Posted by Gary Ashton on Friday, September 6th, 2019 at 10:09am.

Indoor Air Quality Information for HomeownersIndoor air quality can have a big effect on your health. If your home has poor indoor air quality, you could experience problems like allergies and breathing difficulty. It's important to maintain the best indoor air quality possible. And trying to sell a home with indoor air quality issues could be a mistake.

Indoor air quality testing is available for homeowners who believe that their indoor air quality has problems. If you're a homeowner who is concerned about whether your air is healthy, these tips can help.

What To Know About Pollutants

There are different types of pollutants that can be found around the house. In general, these pollutants can be categorized as either biological, chemical or combustible. Within those categories, there are many different types of pollutants.
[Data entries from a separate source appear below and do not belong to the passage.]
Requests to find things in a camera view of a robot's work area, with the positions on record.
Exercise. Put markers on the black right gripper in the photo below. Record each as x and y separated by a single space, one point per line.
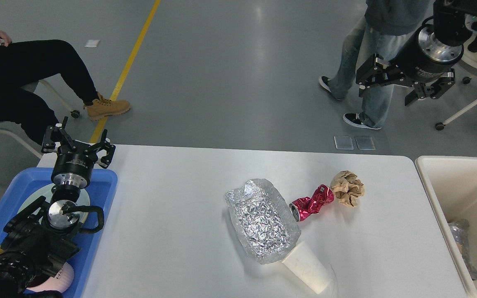
423 58

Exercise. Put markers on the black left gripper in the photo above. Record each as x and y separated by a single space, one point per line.
72 168

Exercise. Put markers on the small brown paper ball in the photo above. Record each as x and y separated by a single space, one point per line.
347 188

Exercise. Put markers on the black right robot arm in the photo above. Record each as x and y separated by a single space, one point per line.
449 22

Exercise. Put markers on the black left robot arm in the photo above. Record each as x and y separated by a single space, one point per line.
39 239

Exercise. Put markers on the tan work boot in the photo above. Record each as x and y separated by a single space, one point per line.
102 107

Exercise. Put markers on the blue plastic tray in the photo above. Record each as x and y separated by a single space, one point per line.
101 192

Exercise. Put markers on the person in blue jeans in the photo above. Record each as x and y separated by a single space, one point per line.
383 30

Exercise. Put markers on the right clear floor plate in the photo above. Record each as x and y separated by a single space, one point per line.
365 143

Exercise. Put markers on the clear floor plate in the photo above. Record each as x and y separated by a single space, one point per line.
343 143
365 143

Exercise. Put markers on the left clear floor plate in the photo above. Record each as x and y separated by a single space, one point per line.
343 143

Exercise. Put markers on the white paper scrap on floor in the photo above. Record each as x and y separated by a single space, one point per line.
92 43

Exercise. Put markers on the seated person in black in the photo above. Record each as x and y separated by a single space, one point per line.
22 63

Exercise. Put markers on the beige plastic bin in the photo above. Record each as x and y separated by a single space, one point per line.
451 185

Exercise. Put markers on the pink HOME mug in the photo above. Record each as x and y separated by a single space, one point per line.
61 282

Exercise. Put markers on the clear plastic in bin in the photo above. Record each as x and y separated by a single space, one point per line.
459 230

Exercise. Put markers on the crushed red can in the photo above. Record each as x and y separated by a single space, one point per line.
302 208

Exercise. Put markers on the crumpled aluminium foil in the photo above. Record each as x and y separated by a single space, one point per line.
263 221

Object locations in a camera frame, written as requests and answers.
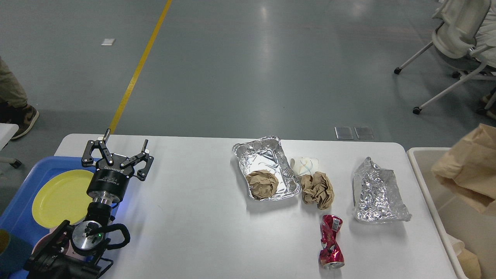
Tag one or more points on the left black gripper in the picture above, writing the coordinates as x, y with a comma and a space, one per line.
110, 182

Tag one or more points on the yellow plate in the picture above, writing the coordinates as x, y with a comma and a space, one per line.
62, 198

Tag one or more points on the aluminium foil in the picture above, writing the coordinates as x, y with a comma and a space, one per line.
376, 195

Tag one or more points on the brown paper bag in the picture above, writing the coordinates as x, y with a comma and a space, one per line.
468, 169

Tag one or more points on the pink mug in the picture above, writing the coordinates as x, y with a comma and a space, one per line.
40, 242

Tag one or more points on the dark teal mug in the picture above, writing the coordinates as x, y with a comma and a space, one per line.
14, 252

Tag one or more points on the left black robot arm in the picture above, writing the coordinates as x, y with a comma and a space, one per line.
74, 251

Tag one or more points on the blue plastic tray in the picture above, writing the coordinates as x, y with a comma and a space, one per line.
17, 218

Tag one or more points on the white side table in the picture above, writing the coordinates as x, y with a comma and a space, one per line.
7, 131

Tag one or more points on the person in khaki trousers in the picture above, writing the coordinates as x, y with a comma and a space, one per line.
14, 103

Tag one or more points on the crumpled brown paper ball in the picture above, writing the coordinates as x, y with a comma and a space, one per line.
262, 184

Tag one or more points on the aluminium foil tray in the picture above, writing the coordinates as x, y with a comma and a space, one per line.
263, 159

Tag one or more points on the crumpled brown paper wad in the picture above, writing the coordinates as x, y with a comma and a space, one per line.
317, 189

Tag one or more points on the metal floor plate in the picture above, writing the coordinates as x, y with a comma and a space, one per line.
364, 132
344, 133

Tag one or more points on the crushed red can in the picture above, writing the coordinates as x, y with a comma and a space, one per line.
330, 256

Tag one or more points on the beige plastic bin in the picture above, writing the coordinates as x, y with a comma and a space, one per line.
454, 218

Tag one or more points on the white office chair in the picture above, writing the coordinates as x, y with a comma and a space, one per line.
455, 42

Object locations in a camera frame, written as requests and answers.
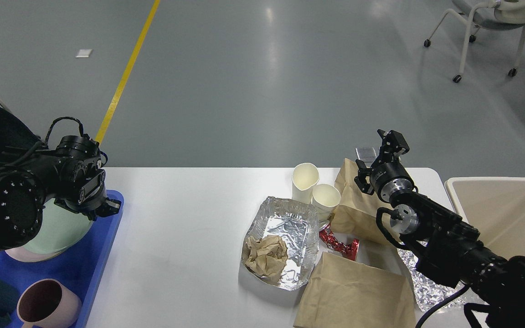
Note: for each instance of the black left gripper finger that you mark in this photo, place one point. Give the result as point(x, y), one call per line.
point(108, 208)
point(75, 206)

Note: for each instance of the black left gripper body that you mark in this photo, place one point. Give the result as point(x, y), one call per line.
point(94, 201)

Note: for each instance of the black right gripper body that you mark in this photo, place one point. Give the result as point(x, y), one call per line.
point(390, 178)

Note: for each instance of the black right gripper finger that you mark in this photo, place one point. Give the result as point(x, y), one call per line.
point(362, 179)
point(392, 147)

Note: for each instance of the mint green plate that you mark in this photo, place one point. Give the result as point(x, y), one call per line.
point(60, 230)

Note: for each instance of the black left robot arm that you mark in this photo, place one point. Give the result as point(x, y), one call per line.
point(72, 175)

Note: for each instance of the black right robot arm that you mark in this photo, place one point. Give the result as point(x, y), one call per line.
point(448, 249)

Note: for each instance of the grey metal floor plate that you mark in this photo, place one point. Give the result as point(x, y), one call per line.
point(367, 155)

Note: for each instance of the brown paper bag rear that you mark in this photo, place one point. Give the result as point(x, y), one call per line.
point(356, 212)

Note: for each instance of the brown paper bag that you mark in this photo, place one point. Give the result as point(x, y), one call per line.
point(356, 212)
point(342, 293)

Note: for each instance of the short white paper cup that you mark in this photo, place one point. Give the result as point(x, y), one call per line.
point(325, 198)

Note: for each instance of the tall white paper cup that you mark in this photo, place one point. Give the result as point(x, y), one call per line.
point(304, 178)

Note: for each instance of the pink plate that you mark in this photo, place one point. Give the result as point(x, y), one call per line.
point(23, 255)

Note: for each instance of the blue plastic tray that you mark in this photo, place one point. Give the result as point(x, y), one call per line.
point(79, 268)

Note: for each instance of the red foil wrapper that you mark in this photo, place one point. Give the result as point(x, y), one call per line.
point(348, 251)

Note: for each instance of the aluminium foil tray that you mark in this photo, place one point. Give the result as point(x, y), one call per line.
point(297, 224)

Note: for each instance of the pink mug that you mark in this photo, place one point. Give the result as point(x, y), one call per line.
point(48, 304)

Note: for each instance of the brown paper bag front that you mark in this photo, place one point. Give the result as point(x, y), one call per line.
point(342, 293)

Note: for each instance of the crumpled brown paper napkin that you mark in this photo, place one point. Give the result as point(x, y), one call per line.
point(266, 256)

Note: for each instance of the crumpled aluminium foil sheet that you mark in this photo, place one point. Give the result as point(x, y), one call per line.
point(428, 293)

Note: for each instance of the beige plastic bin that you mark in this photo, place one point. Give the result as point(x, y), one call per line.
point(496, 207)

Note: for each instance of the grey office chair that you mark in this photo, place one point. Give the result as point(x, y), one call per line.
point(492, 15)

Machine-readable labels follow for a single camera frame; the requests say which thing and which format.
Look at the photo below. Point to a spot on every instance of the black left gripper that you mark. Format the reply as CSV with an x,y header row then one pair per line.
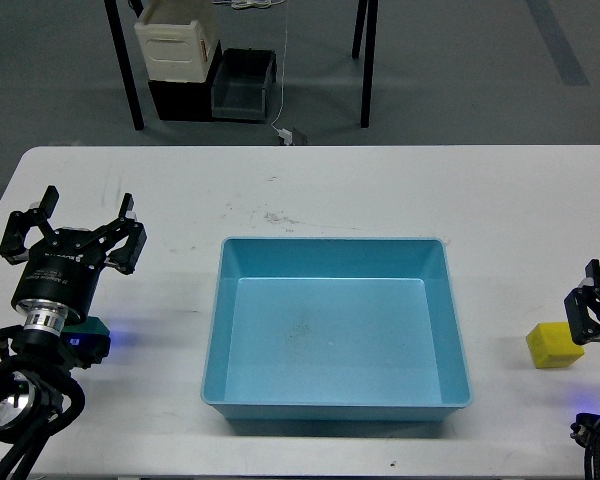
x,y
64,268

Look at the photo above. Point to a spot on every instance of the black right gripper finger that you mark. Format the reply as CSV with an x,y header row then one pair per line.
x,y
582,306

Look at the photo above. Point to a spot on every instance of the yellow wooden block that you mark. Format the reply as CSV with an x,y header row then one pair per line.
x,y
551,346

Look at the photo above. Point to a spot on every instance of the green wooden block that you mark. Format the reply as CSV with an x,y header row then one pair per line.
x,y
90,340

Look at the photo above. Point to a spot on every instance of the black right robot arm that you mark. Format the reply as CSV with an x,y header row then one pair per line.
x,y
585,431

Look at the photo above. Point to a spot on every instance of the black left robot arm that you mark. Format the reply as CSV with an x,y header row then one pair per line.
x,y
38,395

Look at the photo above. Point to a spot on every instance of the black box under crate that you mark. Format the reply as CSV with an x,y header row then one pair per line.
x,y
186,101

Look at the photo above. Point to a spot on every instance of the light blue plastic box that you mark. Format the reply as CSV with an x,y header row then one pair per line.
x,y
335,329

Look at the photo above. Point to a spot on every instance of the cream plastic crate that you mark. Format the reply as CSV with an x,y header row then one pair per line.
x,y
178,39

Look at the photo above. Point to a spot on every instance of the grey plastic bin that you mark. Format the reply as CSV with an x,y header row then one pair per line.
x,y
242,85

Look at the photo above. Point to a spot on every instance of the white power adapter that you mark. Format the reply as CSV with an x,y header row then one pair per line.
x,y
285,137

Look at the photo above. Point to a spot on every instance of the black left table leg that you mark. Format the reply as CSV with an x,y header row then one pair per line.
x,y
120,47

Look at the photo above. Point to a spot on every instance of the black table leg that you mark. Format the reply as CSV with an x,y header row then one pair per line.
x,y
364,39
120,47

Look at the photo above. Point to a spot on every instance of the black right table leg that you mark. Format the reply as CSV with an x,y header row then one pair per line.
x,y
364,39

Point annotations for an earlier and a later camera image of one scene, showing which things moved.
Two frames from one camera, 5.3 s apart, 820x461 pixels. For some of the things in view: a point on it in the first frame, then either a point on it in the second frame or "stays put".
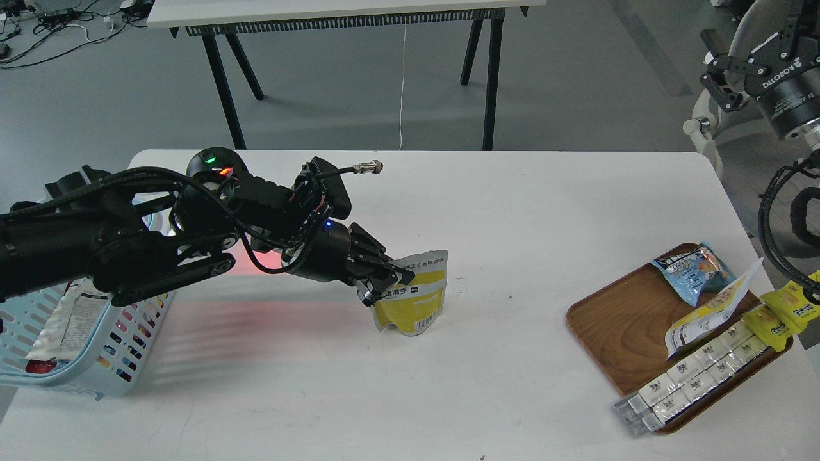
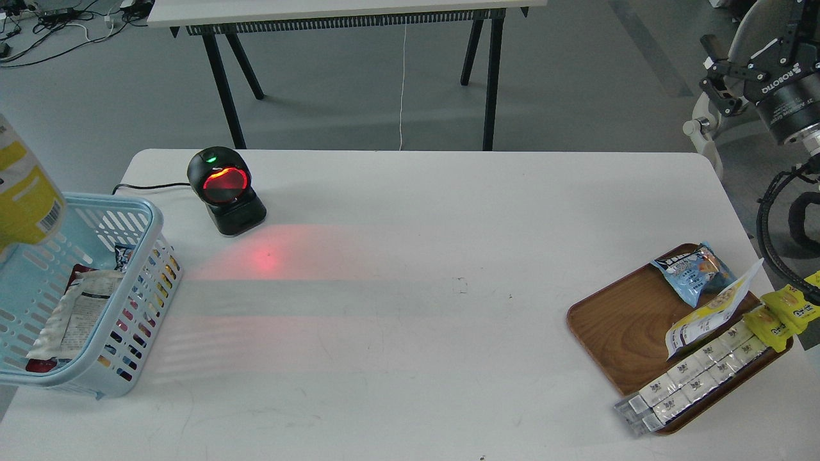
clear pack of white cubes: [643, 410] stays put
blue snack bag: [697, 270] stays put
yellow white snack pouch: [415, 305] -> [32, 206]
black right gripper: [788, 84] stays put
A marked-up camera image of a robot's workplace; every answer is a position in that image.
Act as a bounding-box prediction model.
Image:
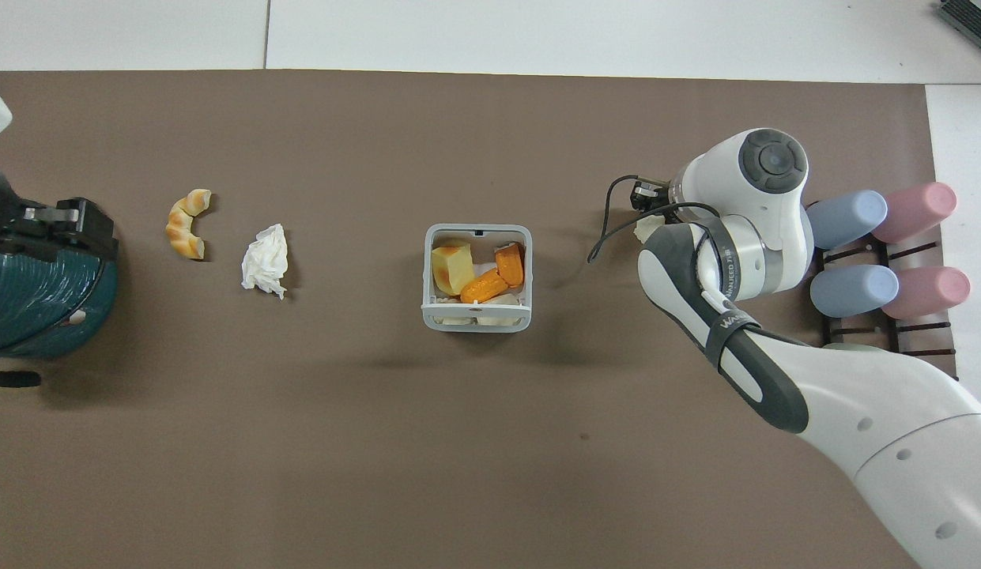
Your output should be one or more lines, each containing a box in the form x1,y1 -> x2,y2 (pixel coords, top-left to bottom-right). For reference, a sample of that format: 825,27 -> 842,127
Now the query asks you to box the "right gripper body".
631,179 -> 670,213

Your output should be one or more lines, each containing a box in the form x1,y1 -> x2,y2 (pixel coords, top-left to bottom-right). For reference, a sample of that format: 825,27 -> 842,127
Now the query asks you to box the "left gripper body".
0,198 -> 64,262

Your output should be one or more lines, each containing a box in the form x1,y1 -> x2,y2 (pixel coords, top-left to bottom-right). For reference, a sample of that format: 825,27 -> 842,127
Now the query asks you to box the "toy croissant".
164,188 -> 214,262

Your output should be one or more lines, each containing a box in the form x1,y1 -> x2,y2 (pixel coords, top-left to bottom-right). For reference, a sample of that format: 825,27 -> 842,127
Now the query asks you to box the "orange toy bread piece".
494,241 -> 527,288

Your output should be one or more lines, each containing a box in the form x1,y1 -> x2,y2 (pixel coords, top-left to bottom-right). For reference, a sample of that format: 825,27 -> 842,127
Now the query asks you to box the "orange toy carrot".
458,268 -> 511,306

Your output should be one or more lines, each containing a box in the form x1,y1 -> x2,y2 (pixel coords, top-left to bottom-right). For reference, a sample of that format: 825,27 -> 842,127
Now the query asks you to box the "blue plastic cup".
810,263 -> 901,319
806,190 -> 889,251

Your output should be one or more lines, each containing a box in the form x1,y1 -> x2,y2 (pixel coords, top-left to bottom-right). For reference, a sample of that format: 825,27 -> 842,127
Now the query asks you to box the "yellow toy cheese block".
431,243 -> 476,297

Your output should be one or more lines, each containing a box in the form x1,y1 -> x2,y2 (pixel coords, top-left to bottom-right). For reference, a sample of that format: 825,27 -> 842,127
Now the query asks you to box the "grey plastic basket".
421,224 -> 534,333

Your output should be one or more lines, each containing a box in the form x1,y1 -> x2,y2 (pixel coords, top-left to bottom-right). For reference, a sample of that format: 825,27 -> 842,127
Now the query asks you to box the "crumpled white tissue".
240,223 -> 290,301

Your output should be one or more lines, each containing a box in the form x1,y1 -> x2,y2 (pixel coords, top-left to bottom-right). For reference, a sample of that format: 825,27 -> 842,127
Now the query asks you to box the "pink plastic cup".
881,266 -> 972,321
870,181 -> 959,245

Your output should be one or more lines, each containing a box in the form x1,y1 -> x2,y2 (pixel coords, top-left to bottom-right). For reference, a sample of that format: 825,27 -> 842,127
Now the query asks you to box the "black cup rack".
806,201 -> 960,359

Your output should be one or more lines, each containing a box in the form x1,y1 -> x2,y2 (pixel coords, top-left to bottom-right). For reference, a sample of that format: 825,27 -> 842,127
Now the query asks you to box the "grey ribbed device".
936,0 -> 981,61

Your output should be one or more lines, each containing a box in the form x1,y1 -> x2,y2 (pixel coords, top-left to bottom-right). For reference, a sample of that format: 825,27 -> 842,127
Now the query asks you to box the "black cable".
587,175 -> 724,266

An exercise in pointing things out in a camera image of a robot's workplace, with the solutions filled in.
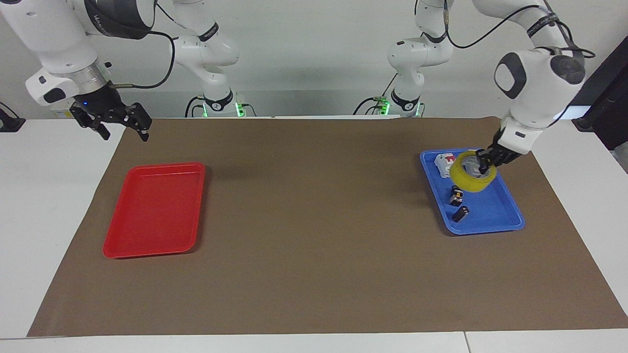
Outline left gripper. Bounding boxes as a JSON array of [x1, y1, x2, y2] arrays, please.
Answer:
[[474, 128, 524, 176]]

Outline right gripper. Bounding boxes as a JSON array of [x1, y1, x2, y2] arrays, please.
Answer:
[[69, 81, 152, 143]]

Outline yellow tape roll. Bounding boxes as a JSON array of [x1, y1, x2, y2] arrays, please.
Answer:
[[449, 150, 497, 193]]

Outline blue plastic tray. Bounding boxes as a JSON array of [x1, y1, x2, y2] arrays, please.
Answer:
[[419, 148, 526, 236]]

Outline white box with red print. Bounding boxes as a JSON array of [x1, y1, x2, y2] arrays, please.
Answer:
[[434, 152, 460, 180]]

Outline red plastic tray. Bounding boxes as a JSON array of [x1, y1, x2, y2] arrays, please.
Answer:
[[102, 161, 207, 259]]

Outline black stand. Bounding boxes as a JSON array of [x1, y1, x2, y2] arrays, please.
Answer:
[[0, 101, 26, 133], [571, 36, 628, 151]]

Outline black cable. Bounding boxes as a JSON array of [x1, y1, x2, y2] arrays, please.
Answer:
[[353, 73, 399, 116], [108, 28, 177, 90], [443, 0, 597, 60], [184, 95, 205, 119]]

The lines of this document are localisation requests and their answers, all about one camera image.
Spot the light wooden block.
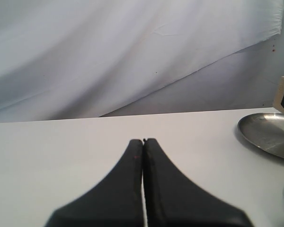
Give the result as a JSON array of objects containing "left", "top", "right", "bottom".
[{"left": 273, "top": 76, "right": 284, "bottom": 114}]

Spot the round stainless steel plate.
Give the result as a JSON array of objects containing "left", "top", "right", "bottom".
[{"left": 238, "top": 113, "right": 284, "bottom": 159}]

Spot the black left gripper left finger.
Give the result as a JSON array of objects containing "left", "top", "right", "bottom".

For example, in the "biological" pollutants category, there are dust mites, mold, pollen and VOCs.

Each pollutant comes from a different source. Most homes will have pollutants of some type, but the type of pollutants found on a property will depend on factors like the age and condition of the home, lifestyle and habits of the homeowners, and so on.

How to Test

There's not just one indoor air quality test. Homeowners who want to test their home's indoor air quality should first know what kind of pollutants they're looking for, based on the symptoms they might be having.

If they're not having any symptoms, homeowners who still want to test for their indoor air quality should start by deciding what kind of pollutants are likely to be found in their home. For example, a home that has recently had problems with a plumbing leak could be at risk to develop mold. Therefore, testing the home for mold spores could help the homeowner determine whether their home is in need of mold remediation.

Testing for all the possible contaminants all at once would be expensive and time-consuming. Some tests must be conducted by a professional (like radon testing), and other tests are often conducted by DIY kits. This is why most homeowners focus in on one or two types of tests.

What to Do With the Information

Once you've tested your home for the pollutants that you're worried about, you can then take action to prevent and eliminate the pollutants that you've identified. If your home has mold, you'll need to hire a remediation company to fix the problem. You may also need to install a dehumidifier, repair a plumbing leak or roof leak, or make other repairs to your home to prevent the mold from growing again in the future. Adding greenery can also help freshen and clean the air

Testing your Brentwood home's indoor air quality, and taking action to eliminate pollutants, can make your home a safer place to live. It can also make your home easier to sell when the time comes.


Gary Ashton

The Ashton Real Estate Group of RE/MAX Advantage

The #1 RE/MAX team in the World!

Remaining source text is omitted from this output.